The listing below has to be output exactly as given, less its pictures.

**** Available data

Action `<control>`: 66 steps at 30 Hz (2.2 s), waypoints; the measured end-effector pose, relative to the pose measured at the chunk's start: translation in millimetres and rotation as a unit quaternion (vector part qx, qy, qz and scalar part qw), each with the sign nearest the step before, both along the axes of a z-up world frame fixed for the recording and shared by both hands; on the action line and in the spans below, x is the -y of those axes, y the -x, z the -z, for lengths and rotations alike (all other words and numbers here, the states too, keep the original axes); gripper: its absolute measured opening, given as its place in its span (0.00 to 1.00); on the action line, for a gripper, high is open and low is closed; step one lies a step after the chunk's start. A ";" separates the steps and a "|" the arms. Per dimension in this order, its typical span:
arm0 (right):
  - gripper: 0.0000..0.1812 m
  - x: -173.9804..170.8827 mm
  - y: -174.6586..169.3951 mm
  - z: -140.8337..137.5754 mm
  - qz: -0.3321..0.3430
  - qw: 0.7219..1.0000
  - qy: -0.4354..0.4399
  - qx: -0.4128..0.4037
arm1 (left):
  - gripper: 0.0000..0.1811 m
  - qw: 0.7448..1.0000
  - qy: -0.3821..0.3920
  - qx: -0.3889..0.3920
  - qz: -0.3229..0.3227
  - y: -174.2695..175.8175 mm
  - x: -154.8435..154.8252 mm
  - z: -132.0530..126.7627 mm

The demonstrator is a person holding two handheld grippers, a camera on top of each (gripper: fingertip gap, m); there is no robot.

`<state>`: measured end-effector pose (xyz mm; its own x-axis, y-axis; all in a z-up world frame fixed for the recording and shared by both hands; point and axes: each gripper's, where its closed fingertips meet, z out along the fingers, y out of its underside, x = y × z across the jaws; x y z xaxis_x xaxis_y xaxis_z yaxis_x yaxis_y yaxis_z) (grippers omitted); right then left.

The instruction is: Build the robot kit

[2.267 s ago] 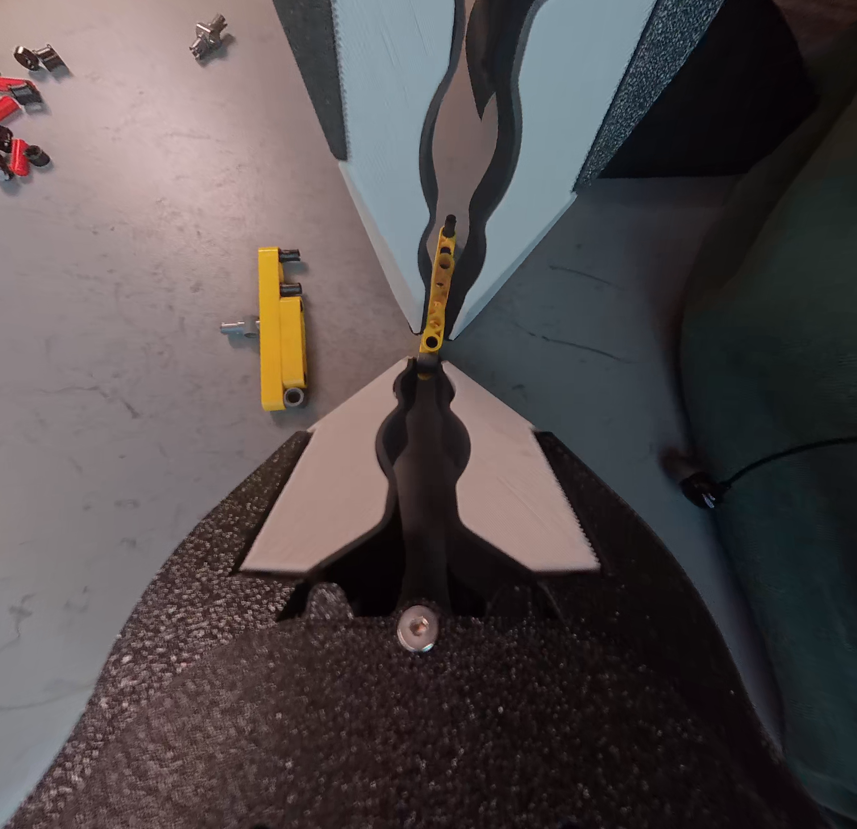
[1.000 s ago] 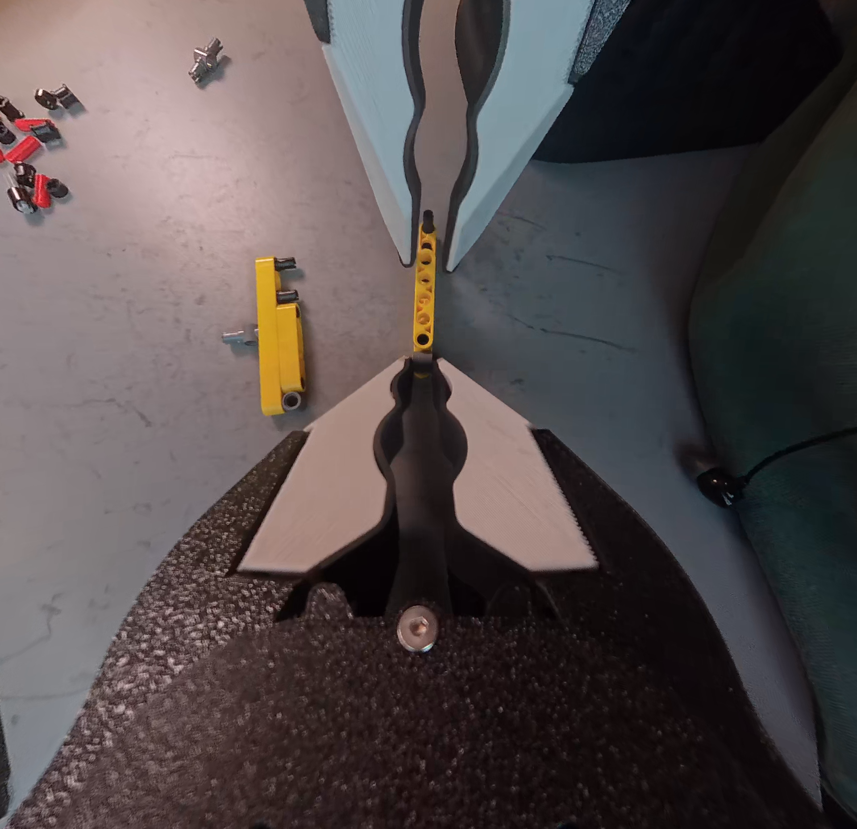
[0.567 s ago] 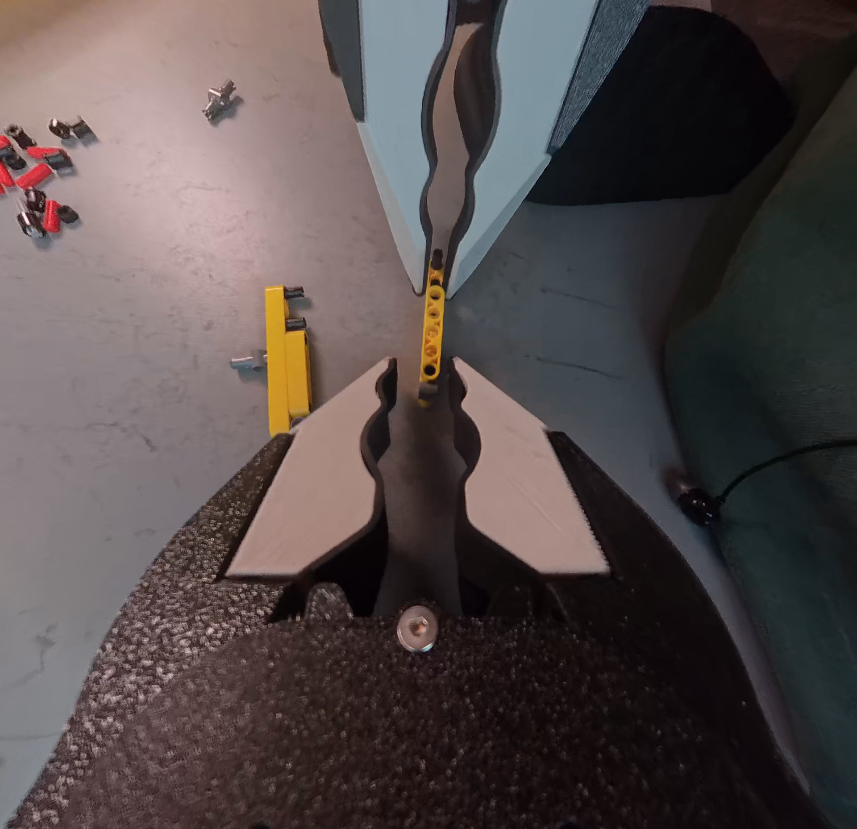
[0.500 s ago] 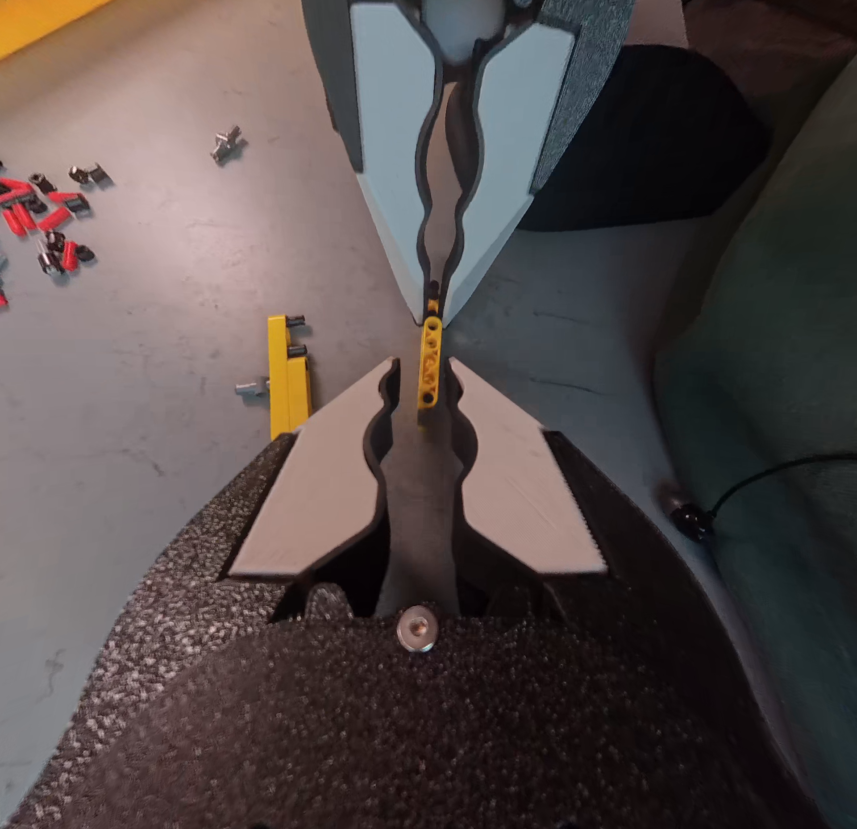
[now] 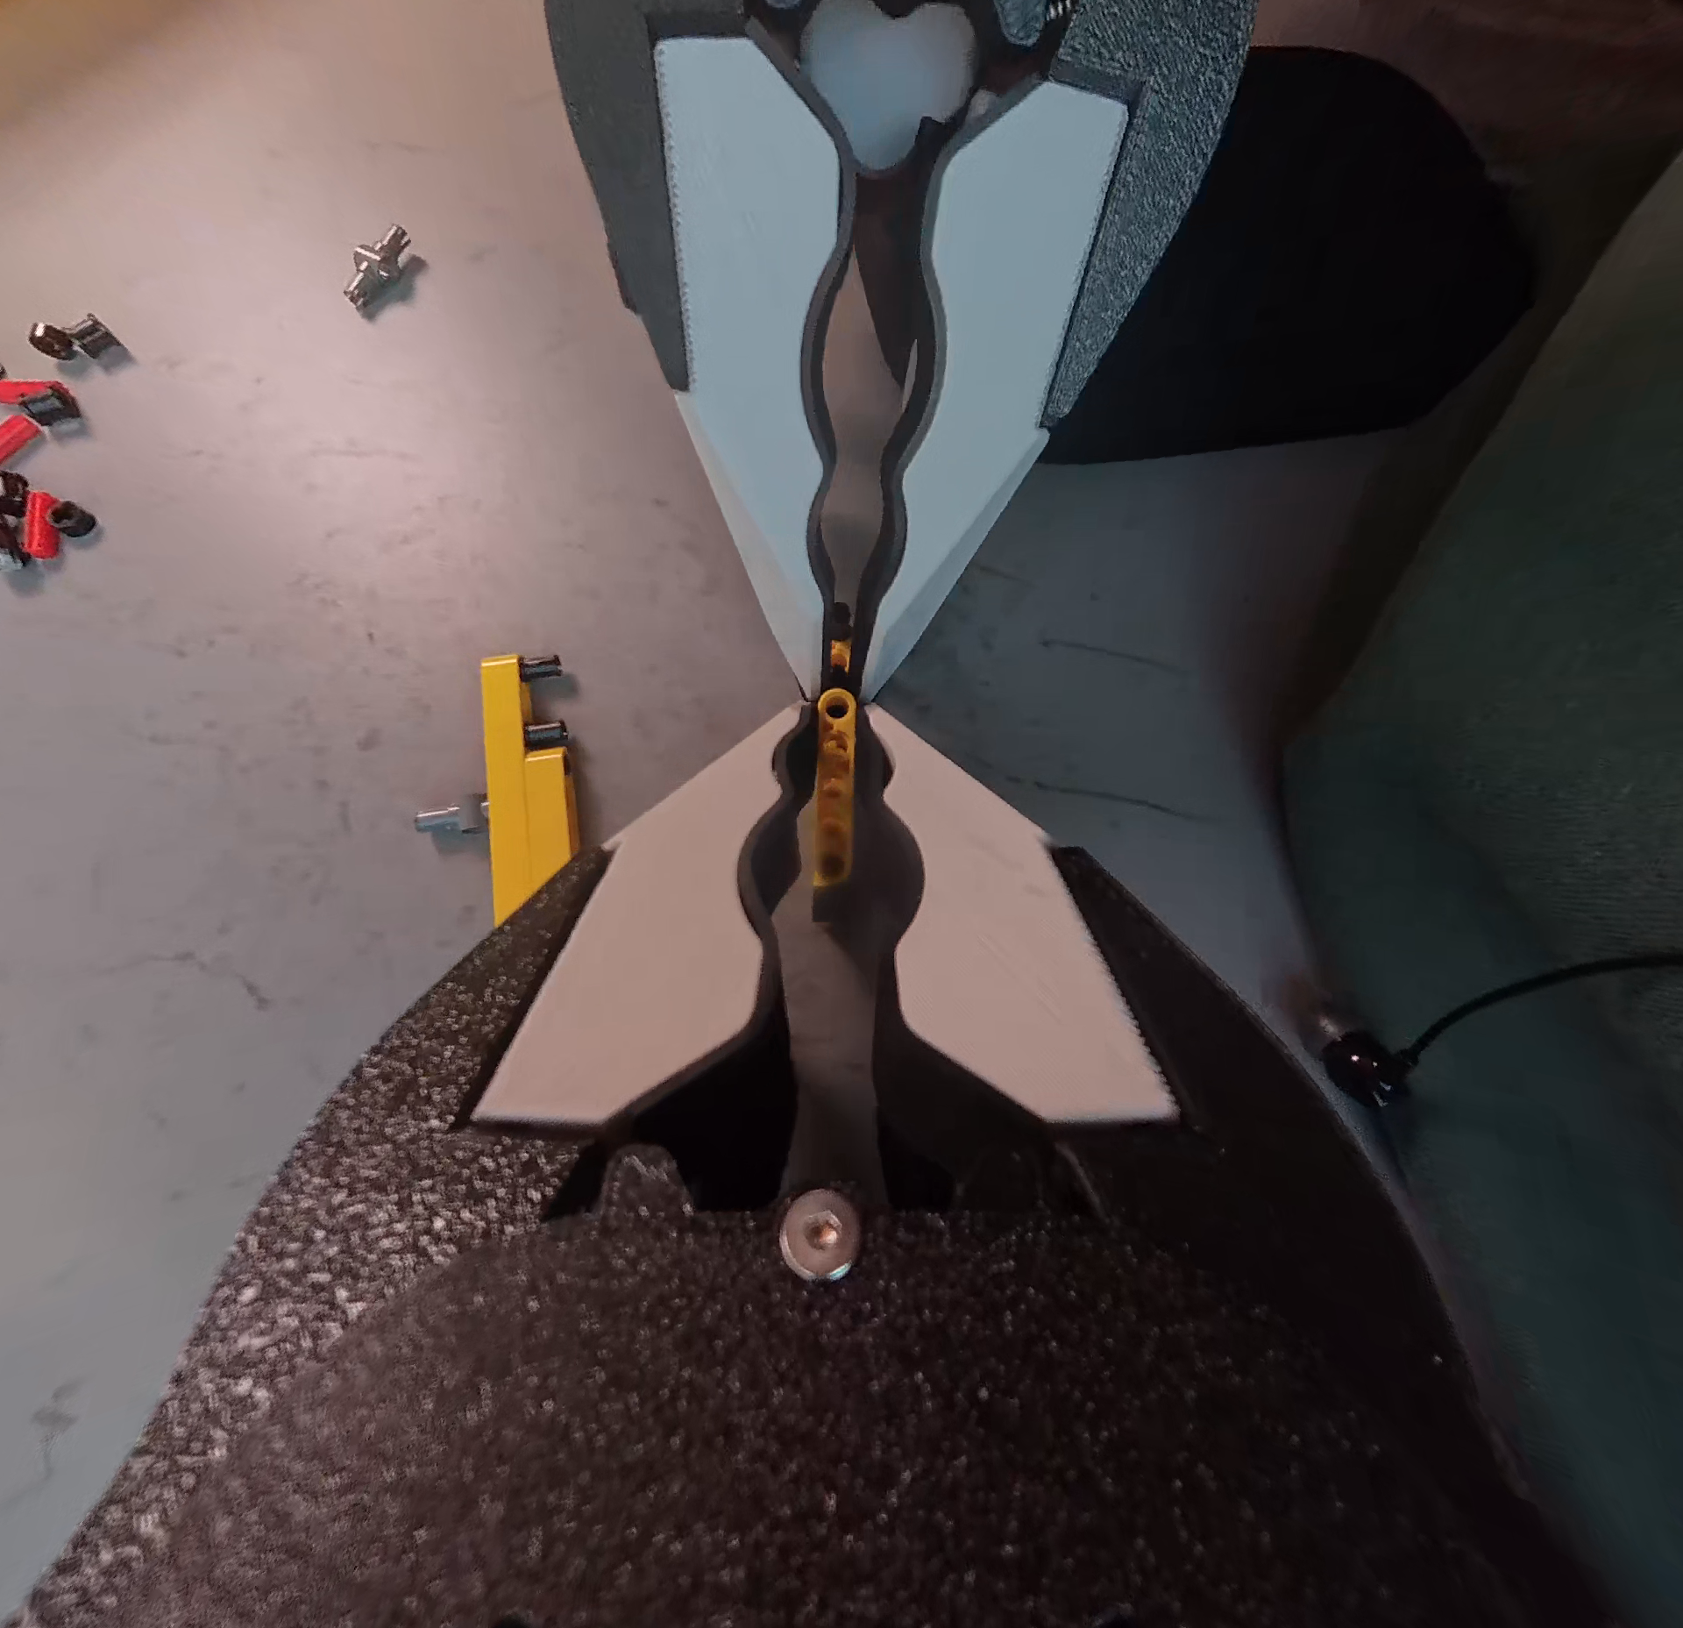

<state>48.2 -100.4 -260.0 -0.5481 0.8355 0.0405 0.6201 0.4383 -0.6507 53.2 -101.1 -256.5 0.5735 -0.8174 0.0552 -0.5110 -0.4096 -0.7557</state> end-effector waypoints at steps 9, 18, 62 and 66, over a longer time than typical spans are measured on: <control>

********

_Written solution_.
Action `<control>`: 66 steps at 30 Hz (2.2 s), waypoints; the measured end-effector pose, relative to the pose measured at the chunk's start: translation in millimetres and rotation as a unit quaternion (vector part qx, qy, qz and scalar part qw), each with the sign nearest the step before, both along the axes of a z-up world frame fixed for the recording and shared by both hands; on the action line and in the spans below, x is the -y of those axes, y the -x, z the -z, for lengths and rotations alike (all other words and numbers here, the states too, keep the original axes); gripper: its absolute measured opening, given as its place in its span (0.00 to 1.00); on the action line, for a gripper, high is open and low is closed; step one lies a step after the chunk's start. A ";" separates the steps and a "|" the arms. Per dimension in this order, its typical span:
arm0 (right):
  - gripper: 0.0000..0.1812 m
  - x: -173.9804..170.8827 mm
  - y: -174.6586..169.3951 mm
  - z: -140.8337..137.5754 mm
  - qz: -0.3321..0.3430
  - qw: 0.7219..1.0000
  - qy: -0.4354..0.4399
  - qx: -0.4128..0.4037
arm1 (left):
  - gripper: 0.0000..0.1811 m
  - qw: 0.7448..1.0000
  - qy: -0.3821..0.3920
  - qx: -0.3889..0.3920
  - qz: -0.3229..0.3227
  - y: -174.2695..175.8175 mm
  - x: -154.8435..154.8252 mm
  - z: -132.0530..126.7627 mm

The demonstrator is a person holding two handheld grippers, a camera on top of each (gripper: fingertip gap, m); there is no robot.

`<state>`: measured end-effector pose (xyz mm; its own x-axis, y-axis; all in a z-up world frame fixed for the recording and shared by both hands; point and axes: each gripper's, where its closed fingertips meet, z out along the fingers, y out of its underside, x = y × z across the jaws; x y z xaxis_x xaxis_y xaxis_z yaxis_x yaxis_y yaxis_z) (grippers omitted); right then left.

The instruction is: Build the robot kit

[2.267 s ago] 
[1.000 s ago] 
[0.567 s ago] 
[0.500 s ago] 
[now] 

<state>48.2 -100.4 -260.0 -0.5481 0.8355 0.0405 0.6201 0.4383 -0.6507 53.2 -101.1 -256.5 0.5735 -0.8174 0.0552 -0.5110 -0.4096 -0.7557</state> end-effector waypoints at steps 9, 18, 62 and 66, over a longer time than typical spans are measured on: <control>

What came before is the complete response.